Of the seven most recent South Regional games in this NCAA tournament, two were won by seeding favorites. One of those “favorites” was No. 9 Kansas State, which beat UMBC, which was the first No. 16 seed to be playing in the second full round. That begat the first NCAA regional to lose its four top seeds before the Sweet 16, which begat what we have now – the first final of any regional to feature seeds No. 9 and 11.

This is no knock on Loyola-Chicago, which has felled teams seeded No. 6, No. 3 and No. 7. This is nothing against Kansas State, which faced down No. 8 Creighton and No. 5 Kentucky. But let’s be honest: The Ramblers and the purple Wildcats are the sort of teams that rarely grace the Elite Eight. These are teams that, in any other regional any other year, would be gone by now. Yet here they stand, having survived and advanced. By 8:30 p.m. Saturday, one will be the 2018 Final Four’s first qualifier.

This might not be the regional final anybody wanted, but it might be the one college basketball needs. There are no one-and-dones on K-State or Loyola. (Note: Wildcats coach Bruce Weber, who once coached Illinois, pronounces it “LIE-ola.”) There’s no Prospect 1 or Coach 2 from the FBI findings. If these aren’t the usual regional finalists – again, they’re an utter departure from the usual – neither are they teams that make you hold your nose.

Weber took a once-beaten Illinois to the 2005 title game, losing to North Carolina on Marvin Williams’ putback. He was fired seven years later. He hasn’t always been embraced at K-State, the chief complaint being the same as it was in Champaign – he didn’t recruit well enough. But how much did having Deandre Ayton profit Arizona and Sean Miller?

“I try to do it the right way,” Weber said Friday. “When the paper gets delivered or the news comes, my kids don’t have to worry that I’ve done something I shouldn’t.”

A few years ago, Weber ran some gifted players out of the other Manhattan. “We want kids who make K-Staters proud,” he said. “It was a hard decision … but it was not fun to coach. This team is fun to coach.”
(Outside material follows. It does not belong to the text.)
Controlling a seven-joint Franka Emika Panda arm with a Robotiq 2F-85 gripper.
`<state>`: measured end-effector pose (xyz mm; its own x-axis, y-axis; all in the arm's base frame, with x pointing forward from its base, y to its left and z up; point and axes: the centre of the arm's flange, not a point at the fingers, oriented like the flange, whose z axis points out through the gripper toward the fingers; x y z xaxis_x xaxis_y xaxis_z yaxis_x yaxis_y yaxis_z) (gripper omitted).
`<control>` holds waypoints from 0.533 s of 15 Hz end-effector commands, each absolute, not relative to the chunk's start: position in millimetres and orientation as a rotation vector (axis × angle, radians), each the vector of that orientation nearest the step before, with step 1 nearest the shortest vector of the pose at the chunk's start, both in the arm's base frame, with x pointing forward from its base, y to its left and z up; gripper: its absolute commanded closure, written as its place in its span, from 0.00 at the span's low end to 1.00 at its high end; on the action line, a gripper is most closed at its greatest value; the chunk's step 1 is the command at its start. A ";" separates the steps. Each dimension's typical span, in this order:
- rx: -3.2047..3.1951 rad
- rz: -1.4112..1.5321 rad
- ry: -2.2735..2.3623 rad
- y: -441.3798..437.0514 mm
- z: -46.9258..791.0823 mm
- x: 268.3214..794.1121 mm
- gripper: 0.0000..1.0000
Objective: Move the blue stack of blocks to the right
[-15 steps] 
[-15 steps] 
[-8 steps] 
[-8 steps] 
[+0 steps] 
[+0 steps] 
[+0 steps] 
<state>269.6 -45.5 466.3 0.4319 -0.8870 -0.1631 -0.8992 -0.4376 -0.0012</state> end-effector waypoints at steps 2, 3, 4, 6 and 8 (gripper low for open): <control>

This isn’t exactly venturing onto the skinniest of limbs, but neither Kansas State nor Loyola will win the national championship. That’s OK. We’ll recall the 2018 Big Dance less for its ultimate net-snippers than for UMBC and Loyola’s Sister Jean, and also for Ernie Barrett. He was on the K-State team that lost the 1951 NCAA final to Adolph Rupp’s Kentucky. He was in the K-State locker room hugging people when the Big 12 Wildcats stunned the SEC Wildcats.

Said Barry Brown Jr., whose flashing layup was the winning basket Thursday night: “We know that every team now is trying to make history.”

Kansas State already has dismissed one rank outsider, facing down UMBC two days after the Retrievers toppled No. 1 Virginia. It’s hard to imagine a No. 9 seed being the Goliath in any game, but that’s where K-State again finds itself, and this time the Wildcats are up against Sister Jean, who has gotten so famous she holds her own postgame briefings.

The Wildcats are a triumph of grit over skill. The Ramblers are a pretty team to watch. They move the ball and share the ball. They haven’t lost since Jan. 31. They’ve lost twice since New Year’s Day. They have no lottery picks. They have nobody who’s apt to play in the NBA. This a pure college team, something we almost never see so late in the tournament.

In accomplishment if not style, Loyola is reminiscent of Weber’s 2002 Southern Illinois team, a No. 11 seed that upset No. 6 Texas Tech and No. 3 Georgia en route to the Sweet 16. When the Salukis arrived in Syracuse for the regional, reality smacked them in the face.

“We got there and saw the other (teams’) banners – UConn, Maryland and Kentucky,” Weber said. “Our guys said, ‘We don’t belong here.’ ”

In this regional, all the Brand Names have gone home. The South will be won by a very good mid-major or a team that, two weeks ago, seemed a classic example of a nothing-special Power 5 team that makes the Dance only because it’s a Power 5 team. Maybe you’d rather have had Virginia versus Cincinnati, or Tennessee against Arizona, or Kentucky against anybody. Instead you’ve gotten a fat slice of history.

Maybe you won’t enjoy Saturday’s game. Maybe you won’t even watch. It’s your choice. But there’s something about K-State against Loyola with a Final Four on the line that tracks closer to what college basketball should be than to what college basketball has become. Consider this a gift from the bracket gods.